# Directions for this task:
Please print the full listing below exactly, but not the pictures in it.

--- START ---

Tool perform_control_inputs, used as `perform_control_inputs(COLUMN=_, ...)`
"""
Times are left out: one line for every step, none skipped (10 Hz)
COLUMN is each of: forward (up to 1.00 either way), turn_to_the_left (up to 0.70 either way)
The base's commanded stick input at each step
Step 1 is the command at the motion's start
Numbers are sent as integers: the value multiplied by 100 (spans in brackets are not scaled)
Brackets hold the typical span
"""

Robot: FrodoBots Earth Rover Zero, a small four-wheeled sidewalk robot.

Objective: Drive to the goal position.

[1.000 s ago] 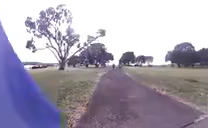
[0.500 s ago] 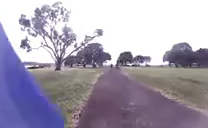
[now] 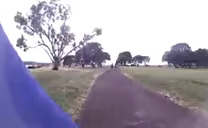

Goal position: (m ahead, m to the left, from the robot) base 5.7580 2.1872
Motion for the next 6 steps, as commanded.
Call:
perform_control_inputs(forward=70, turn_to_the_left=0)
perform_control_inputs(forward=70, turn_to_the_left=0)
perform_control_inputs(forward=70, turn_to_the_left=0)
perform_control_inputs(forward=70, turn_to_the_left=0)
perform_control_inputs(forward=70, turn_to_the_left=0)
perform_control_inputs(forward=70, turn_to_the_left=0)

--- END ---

# Exercise solution:
Tool perform_control_inputs, used as `perform_control_inputs(COLUMN=_, ...)`
"""
Times are left out: one line for every step, none skipped (10 Hz)
COLUMN is each of: forward (up to 1.00 either way), turn_to_the_left (up to 0.70 either way)
The base's commanded stick input at each step
Step 1 is the command at the motion's start
Numbers are sent as integers: the value multiplied by 100 (spans in brackets are not scaled)
Brackets hold the typical span
"""

Robot: FrodoBots Earth Rover Zero, a small four-wheeled sidewalk robot.

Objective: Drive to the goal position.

[1.000 s ago] 
[0.500 s ago] 
[now] 

Goal position: (m ahead, m to the left, from the robot) base 5.7580 2.1872
Motion for the next 6 steps, as commanded.
Call:
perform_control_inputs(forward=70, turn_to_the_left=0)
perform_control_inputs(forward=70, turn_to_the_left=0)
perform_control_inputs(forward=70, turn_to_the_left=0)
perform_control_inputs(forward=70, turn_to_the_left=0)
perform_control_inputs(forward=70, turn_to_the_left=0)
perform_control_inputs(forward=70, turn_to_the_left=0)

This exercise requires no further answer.